Holders of gold and gold shares need to prepare themselves for the selling shocks to the market that these miscreants can create with help from their bearish sidekicks at the hedge funds.

Alf has outlined quite well that expected sell offs in the future will be in the neighborhood of 16%. Use these price contractions to add to your positions as you are allowed to save in the months ahead. Good luck!
 By bluejay

11/23/2006  1:31AM

You think Barrick is an aggressive outfit?

What would you call an entity that borrowed physical gold from central bankers to sell into the open market for a profit while others in the same industry had their earnings reduced as a result or even went bankrupt or just had to leave the industry all together? Well, that's exactly what Barrick Gold did. In the end, they were immune from any prosecution for market manipulation because they were an admitted agent of the central banks. Sounds like a license to cheat, doesn't it?

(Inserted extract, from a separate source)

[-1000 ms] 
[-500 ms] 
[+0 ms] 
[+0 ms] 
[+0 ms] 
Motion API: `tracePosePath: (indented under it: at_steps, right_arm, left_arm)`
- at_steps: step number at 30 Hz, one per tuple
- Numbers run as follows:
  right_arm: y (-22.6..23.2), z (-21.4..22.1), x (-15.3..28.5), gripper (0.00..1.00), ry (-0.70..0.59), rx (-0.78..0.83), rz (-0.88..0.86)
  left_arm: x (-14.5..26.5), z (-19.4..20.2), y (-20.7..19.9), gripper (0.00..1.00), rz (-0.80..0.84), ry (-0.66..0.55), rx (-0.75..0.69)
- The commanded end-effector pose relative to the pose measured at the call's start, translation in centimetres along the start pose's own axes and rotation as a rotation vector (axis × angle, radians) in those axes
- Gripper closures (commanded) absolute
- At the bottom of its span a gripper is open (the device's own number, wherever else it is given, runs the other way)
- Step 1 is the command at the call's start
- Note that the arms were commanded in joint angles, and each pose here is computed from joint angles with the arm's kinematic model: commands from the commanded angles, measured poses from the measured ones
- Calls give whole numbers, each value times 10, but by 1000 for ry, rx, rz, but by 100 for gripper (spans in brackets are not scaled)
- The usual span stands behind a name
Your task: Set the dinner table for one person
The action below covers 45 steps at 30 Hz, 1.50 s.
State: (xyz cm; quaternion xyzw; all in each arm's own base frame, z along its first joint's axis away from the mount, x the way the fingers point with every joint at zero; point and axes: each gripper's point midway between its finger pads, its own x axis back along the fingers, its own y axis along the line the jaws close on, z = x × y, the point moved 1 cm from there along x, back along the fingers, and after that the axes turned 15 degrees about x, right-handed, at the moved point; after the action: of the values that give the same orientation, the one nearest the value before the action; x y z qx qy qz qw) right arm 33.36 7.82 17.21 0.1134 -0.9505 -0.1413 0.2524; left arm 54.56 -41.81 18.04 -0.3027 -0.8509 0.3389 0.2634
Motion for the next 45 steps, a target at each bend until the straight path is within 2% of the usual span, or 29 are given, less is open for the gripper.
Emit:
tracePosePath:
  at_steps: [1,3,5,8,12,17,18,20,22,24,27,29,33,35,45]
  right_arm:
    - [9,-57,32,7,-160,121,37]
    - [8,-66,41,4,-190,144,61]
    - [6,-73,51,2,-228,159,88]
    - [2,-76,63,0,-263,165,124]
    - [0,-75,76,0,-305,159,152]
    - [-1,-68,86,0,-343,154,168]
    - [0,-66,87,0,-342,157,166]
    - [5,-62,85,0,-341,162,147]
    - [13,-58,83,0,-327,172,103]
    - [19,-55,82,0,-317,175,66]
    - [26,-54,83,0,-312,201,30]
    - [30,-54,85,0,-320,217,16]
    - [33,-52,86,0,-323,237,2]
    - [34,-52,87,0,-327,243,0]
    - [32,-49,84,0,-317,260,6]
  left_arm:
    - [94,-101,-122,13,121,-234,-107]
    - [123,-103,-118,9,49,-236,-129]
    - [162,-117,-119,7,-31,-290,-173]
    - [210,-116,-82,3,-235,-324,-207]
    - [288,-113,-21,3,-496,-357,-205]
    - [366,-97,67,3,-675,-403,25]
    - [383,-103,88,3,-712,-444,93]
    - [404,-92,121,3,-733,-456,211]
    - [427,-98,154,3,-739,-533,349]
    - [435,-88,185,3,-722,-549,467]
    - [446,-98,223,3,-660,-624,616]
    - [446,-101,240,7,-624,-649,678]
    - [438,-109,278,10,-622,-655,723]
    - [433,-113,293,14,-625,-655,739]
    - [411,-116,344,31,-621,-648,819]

Could Barrick be attempting to steal the in-the-ground gold from the NovaGold shareholders to facilitate not having to buy back the physical metal in the open market that they had orginally sold into? This could be more market manipulation plus intimidation for profit from their reported warning to the NovaGold shareholders.

Who in their right mind would sell their NovaGold shares to Barrick for cash and have to pay a 30% tax on that money at $16 a share and exit the fantastic potential in the years ahead at Donlin Creek?

SBK Consulting's study of Donlin Creek shows that the deposit has the capability of producing 1.885 million ounces of gold per year at an average cash cost of $223 per ounce of gold over an estimated 22 year life of the project. This estimate was based on the resources established through 2005.

Reported drilling to date can not locate where the deposit ends. This deposit is already an elephant and continued drilling just makes it bigger. Unfortunately, not all of Barrick's drill results from March of this year on the property have been given to NovaGold sharedholders for whatever reasons.

The gold at Donlin Creek is no-see-gold which means you pick up the ore and can't see any signs of gold. This is the same physical type ore that is mined on the Carlin trend. The gold is 5 micron sized. NovaGold's finds at Donlin Creek are as good or better than most of the existing mines in the Carlin trend.

The Carlin trend is 40 miles long while the trend that NovaGold has claims on is, atleast, 10 miles long. Bob Moriarty in 2002 said, NovaGold has found a Carlin trend deposit in Alaska and there is a lot of it.

It appears Barricks doesn't want to comply, or can't comply, by the November 2007 dateline to meet their contractual obligations with NovaGold on their Donlin Creek Joint Venture Agreement. If satisfactorily completed, it would have allowed Barrick to back in to an additional 40% interest in the property.

Barrick is offering to buy NovaGold for $1.7 billion. Why would anyone sell it to them for such a redicuously low price when the entire Donlin Creek gold production over the next 22 years will command in the multi billions of dollars?

Mineweb on August 16, 2006 reported the following:

NovaGold President and CEO Rick Van Nieuwenhuyse is fighting mad, and determined to battle Barrick to the finish over what he claims is a litany of illegal and unethical behavior by the worlds's biggest gold miner.